*** Given data ***

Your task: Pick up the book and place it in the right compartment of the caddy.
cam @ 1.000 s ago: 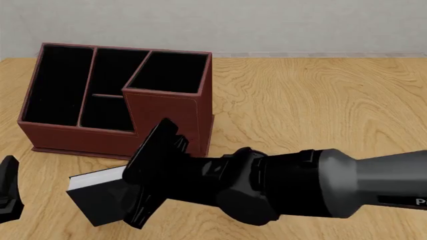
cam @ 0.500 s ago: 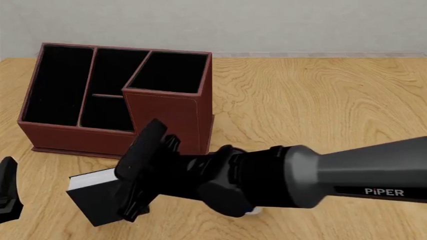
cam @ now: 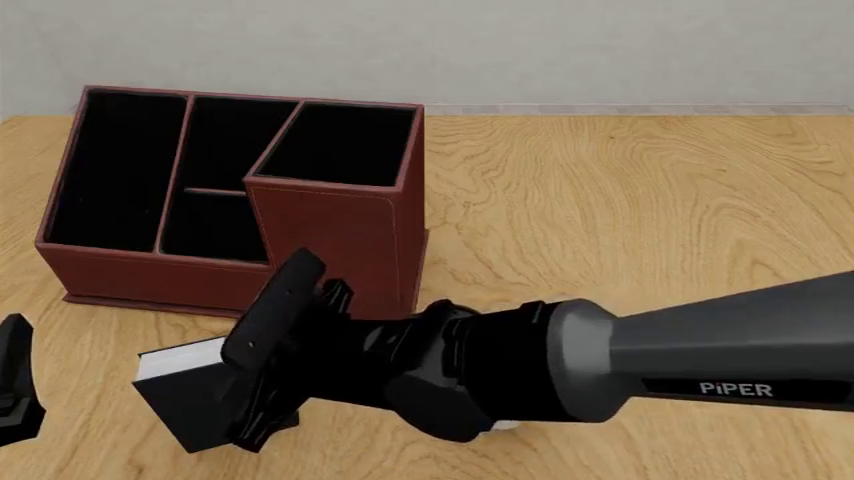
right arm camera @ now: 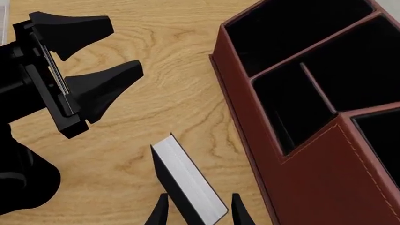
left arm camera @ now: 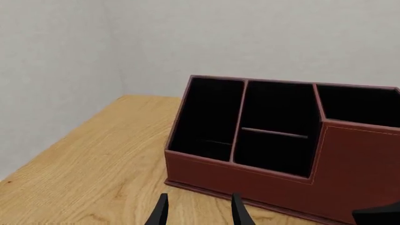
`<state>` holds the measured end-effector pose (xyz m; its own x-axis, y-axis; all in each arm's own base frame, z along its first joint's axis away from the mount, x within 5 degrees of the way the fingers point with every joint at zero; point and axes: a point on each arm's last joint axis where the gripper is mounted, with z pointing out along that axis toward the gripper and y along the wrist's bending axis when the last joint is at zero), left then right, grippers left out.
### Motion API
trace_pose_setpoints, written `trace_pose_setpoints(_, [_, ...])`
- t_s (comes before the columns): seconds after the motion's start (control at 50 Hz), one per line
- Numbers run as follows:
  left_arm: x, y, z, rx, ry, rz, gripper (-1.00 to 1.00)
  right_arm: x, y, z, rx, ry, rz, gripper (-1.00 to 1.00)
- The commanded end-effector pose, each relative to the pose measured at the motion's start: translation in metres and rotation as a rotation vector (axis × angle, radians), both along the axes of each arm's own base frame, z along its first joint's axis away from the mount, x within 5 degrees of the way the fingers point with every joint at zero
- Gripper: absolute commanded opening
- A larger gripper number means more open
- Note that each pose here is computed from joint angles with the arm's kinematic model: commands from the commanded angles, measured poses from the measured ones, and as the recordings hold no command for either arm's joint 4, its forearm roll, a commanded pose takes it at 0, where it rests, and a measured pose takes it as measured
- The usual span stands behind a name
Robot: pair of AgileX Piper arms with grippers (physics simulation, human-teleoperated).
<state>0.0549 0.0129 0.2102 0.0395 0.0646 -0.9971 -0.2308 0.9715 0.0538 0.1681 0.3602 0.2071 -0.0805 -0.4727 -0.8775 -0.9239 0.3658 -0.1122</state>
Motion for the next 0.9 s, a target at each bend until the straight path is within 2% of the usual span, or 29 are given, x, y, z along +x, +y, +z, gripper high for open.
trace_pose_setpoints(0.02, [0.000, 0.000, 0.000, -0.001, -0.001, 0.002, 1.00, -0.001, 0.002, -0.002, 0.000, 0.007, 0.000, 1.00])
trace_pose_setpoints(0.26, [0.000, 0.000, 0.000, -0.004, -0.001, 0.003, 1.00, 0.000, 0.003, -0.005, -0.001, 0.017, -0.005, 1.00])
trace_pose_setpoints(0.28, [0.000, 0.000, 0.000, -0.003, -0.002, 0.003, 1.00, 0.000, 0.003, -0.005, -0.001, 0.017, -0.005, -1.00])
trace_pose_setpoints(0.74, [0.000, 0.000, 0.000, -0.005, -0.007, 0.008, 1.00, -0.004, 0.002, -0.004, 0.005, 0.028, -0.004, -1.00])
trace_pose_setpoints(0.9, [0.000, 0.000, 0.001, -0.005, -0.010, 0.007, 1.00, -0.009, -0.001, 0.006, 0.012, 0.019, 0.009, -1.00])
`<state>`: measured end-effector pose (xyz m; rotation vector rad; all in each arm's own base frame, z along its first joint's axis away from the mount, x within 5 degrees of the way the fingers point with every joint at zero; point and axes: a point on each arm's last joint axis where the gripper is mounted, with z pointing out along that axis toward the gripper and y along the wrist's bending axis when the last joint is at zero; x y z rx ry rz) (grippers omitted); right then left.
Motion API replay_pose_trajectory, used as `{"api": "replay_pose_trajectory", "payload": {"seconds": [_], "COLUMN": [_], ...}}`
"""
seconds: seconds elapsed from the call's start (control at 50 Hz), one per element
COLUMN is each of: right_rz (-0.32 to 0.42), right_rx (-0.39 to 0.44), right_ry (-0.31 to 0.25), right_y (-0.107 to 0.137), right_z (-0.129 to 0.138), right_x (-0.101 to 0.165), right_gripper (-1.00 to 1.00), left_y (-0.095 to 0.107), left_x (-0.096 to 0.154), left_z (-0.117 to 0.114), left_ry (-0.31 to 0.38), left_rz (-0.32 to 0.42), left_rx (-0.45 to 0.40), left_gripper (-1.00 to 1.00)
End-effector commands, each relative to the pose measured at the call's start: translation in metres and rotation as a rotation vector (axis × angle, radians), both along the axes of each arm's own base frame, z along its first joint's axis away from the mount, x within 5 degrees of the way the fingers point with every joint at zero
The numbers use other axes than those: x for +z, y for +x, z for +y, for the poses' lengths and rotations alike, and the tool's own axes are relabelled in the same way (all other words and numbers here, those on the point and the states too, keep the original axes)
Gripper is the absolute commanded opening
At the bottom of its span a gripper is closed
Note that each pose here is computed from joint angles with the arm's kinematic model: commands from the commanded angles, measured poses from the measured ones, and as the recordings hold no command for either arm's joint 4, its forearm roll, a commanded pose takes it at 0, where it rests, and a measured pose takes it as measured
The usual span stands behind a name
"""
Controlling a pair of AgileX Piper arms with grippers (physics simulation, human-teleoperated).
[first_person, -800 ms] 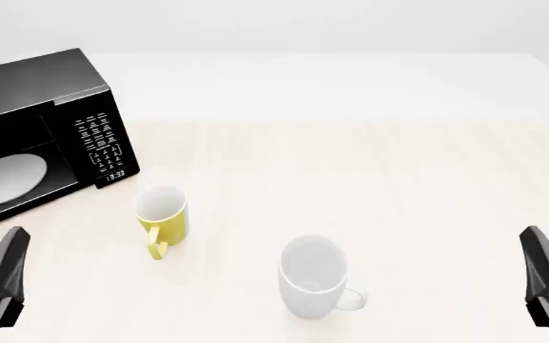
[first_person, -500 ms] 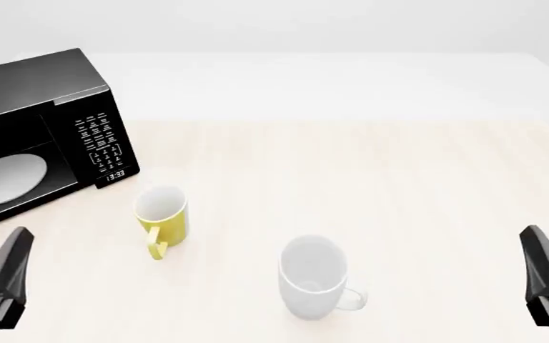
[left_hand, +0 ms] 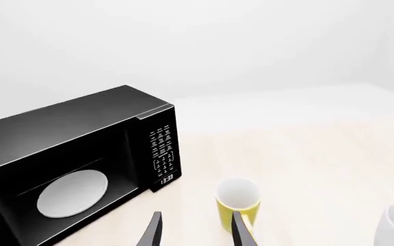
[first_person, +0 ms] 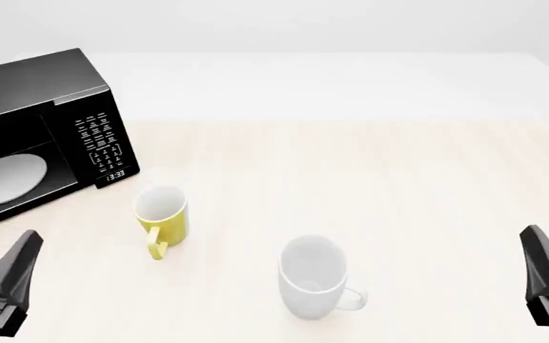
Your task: Put the yellow and white mug in the microwave and close it.
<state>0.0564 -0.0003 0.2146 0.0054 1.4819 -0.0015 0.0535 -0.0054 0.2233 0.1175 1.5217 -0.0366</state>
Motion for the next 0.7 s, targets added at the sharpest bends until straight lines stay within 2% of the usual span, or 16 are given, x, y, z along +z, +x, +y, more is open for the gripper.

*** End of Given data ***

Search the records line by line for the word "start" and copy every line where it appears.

- t_s (comes before the columns): seconds after the motion's start (control at 50 Hz), one per line
- The commanded end-effector pose, each relative to the pose measured at the motion's start: translation in metres and rotation as a rotation vector (axis × angle, radians), both along the axes of each arm's own base frame, z along its first joint's axis away from the mount, x within 5 degrees of the way the fingers point with every joint at zero
seconds: seconds elapsed from the call's start (control at 50 Hz), one per element
End-effector commands, each relative to the pose measured at the call's start: translation in metres and rotation as a rotation vector (axis × angle, radians), both along the axes of each arm's own base frame, z along its first joint's axis away from the mount, x within 5 degrees of the way the fingers point with every joint at zero

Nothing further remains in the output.